A cura di: Avv. Giuseppina Maria Rosaria Sgrò
Un condominio stipulava con l’acquedotto municipale due contratti relativi all’installazione di due contatori nel caseggiato. Tuttavia, si procedeva all’installazione di un solo contatore in ordine al quale, nel tempo, venivano segnalati consumi anomali; in seguito, l’acquedotto emetteva più fatture per un importo notevole che i condòmini si rifiutavano di pagare.
L’amministratore si rivolgeva alla società erogatrice dell’acqua, contestando verbalmente le fatture; in ogni caso, lo stesso acquedotto, dopo una verifica sul corretto funzionamento (senza contradditorio con i condòmini), staccava il primo contatore, senza dare comunicazione al condominio.
Successivamente, la società somministrante attivava il secondo contatore inerente il secondo contratto, e, nello stesso tempo, si rivolgeva al Tribunale richiedendo un decreto ingiuntivo per il pagamento di quanto dovuto per i precedenti consumi del primo contatore.

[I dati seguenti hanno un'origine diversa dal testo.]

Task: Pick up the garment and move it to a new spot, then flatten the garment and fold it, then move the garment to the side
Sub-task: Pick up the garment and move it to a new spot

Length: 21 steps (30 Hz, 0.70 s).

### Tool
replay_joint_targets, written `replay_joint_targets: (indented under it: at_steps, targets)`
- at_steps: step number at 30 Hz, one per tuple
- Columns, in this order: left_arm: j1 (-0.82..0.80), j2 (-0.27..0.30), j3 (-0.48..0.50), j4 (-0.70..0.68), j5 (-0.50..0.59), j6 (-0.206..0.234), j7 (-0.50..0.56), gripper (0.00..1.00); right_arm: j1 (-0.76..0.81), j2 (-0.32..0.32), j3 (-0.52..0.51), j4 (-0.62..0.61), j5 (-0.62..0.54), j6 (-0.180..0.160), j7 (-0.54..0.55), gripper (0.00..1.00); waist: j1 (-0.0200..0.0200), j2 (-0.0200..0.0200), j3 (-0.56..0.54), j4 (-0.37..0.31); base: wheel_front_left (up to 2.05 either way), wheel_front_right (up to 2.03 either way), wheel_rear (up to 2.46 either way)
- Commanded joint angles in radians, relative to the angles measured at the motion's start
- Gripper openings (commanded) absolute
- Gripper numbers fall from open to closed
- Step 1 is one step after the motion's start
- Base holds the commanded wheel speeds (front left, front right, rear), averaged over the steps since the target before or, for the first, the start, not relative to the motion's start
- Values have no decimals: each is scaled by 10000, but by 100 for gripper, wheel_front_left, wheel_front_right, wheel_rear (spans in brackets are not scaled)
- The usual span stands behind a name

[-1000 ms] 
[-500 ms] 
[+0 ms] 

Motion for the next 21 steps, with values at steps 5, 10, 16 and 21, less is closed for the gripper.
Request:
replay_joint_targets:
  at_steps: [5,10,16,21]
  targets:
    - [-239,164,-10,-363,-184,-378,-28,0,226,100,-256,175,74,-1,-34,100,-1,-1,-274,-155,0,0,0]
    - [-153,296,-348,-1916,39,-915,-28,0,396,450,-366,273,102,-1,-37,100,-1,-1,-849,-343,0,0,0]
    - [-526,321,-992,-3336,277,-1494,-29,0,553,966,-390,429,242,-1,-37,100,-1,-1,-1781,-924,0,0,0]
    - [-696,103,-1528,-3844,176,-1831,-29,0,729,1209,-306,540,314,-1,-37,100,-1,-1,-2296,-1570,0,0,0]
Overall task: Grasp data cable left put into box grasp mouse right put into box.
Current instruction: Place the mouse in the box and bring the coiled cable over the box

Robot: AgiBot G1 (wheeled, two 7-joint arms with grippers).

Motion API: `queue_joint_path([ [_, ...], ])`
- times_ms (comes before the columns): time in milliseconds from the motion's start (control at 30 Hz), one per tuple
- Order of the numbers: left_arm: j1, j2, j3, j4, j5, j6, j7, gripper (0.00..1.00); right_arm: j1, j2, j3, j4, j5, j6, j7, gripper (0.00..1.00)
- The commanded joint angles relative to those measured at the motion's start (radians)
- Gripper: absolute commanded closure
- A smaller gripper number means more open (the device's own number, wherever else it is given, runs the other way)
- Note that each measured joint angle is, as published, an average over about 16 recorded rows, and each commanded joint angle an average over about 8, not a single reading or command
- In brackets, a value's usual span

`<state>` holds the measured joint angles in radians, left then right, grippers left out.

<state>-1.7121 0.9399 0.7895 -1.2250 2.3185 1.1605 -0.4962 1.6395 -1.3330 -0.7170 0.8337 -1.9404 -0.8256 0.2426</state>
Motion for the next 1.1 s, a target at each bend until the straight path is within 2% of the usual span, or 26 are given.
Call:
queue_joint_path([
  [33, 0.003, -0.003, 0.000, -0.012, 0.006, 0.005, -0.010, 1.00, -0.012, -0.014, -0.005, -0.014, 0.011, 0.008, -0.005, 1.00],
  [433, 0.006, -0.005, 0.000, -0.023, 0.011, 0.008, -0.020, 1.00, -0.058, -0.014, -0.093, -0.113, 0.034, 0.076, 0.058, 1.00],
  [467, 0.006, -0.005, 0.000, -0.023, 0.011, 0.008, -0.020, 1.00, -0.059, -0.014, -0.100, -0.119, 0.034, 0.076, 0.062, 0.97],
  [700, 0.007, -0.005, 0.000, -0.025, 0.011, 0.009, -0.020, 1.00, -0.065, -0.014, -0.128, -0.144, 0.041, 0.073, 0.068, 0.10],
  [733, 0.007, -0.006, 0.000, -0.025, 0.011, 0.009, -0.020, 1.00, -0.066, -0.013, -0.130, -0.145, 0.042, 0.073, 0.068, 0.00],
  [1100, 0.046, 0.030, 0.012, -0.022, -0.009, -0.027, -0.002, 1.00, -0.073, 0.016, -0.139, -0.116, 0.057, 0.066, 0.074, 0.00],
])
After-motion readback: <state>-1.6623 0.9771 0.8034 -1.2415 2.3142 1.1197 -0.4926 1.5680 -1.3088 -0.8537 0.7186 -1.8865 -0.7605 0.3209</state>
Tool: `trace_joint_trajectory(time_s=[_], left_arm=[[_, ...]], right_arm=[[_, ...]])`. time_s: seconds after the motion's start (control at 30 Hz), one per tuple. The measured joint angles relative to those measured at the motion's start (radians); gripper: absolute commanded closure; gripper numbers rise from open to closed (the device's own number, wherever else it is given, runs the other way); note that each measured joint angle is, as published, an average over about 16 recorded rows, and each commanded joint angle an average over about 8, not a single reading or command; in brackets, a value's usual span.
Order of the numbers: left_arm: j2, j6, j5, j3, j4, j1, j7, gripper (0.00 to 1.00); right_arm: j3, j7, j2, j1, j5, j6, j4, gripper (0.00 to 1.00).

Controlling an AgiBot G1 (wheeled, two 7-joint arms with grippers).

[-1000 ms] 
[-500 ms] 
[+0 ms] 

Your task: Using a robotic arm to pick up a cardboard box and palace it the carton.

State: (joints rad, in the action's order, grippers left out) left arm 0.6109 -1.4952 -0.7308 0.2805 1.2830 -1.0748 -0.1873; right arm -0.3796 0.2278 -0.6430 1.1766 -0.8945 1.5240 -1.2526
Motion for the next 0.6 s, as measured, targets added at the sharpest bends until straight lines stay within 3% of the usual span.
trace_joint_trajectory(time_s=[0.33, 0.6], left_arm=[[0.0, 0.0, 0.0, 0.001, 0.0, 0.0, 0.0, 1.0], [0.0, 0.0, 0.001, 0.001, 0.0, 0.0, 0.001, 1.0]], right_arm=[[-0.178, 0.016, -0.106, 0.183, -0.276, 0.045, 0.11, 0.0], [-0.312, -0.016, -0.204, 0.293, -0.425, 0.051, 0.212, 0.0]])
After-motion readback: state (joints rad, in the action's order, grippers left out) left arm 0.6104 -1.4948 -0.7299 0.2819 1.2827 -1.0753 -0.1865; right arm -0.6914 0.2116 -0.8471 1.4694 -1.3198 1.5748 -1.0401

Il condominio, nel presentare opposizione al decreto ingiuntivo, evidenziava i consumi anomali, parecchio superiori rispetto a quelli abituali.
Poiché le domande dei condòmini venivano rigettate sia dal giudice di primo grado, sia dal giudice di merito, il condominio presentava ricorso in Cassazione, sottolineando che la verifica del misuratore da parte della società erogatrice doveva essere effettuata nel contraddittorio delle parti; altresì, evidenziava come non fosse stato possibile verificare le condizioni del primo contatore, dal momento che era stato rimosso dalla somministrante senza dare comunicazione ai condòmini.
Con la sentenza n. 836/2021, la Suprema Corte di Cassazione precisava che, come aveva già rilevato la Corte territoriale, il contatore era stato legittimamente rimosso dalla società erogatrice, in quanto asportato solo a seguito del distacco della prima utenza conseguente al mancato pagamento delle fatture. Dunque, il comportamento della società era stato legittimo.
Inoltre, nel caso in esame, l’azienda erogatrice aveva provato il corretto funzionamento del contatore, mentre il ricorrente non aveva dimostrato neppure di averlo contestato.
Difatti, secondo gli Ermellini, qualora si verifichino consumi anomali di acqua, il somministrante (l’acquedotto) ha l’onere di provare il regolare funzionamento del contatore, mentre il fruitore (nel caso di specie, il condominio), deve contestare l’anomalo funzionamento del contatore, richiedendone la verifica; dunque, i condòmini sono tenuti a dimostrare che l’anomalo consumo è addebitabile a fattori esterni al suo controllo.
In virtù di detto principio, il Tribunale Supremo rigettava il ricorso ed inoltre condannava il condominio alle spese del giudizio di legittimità.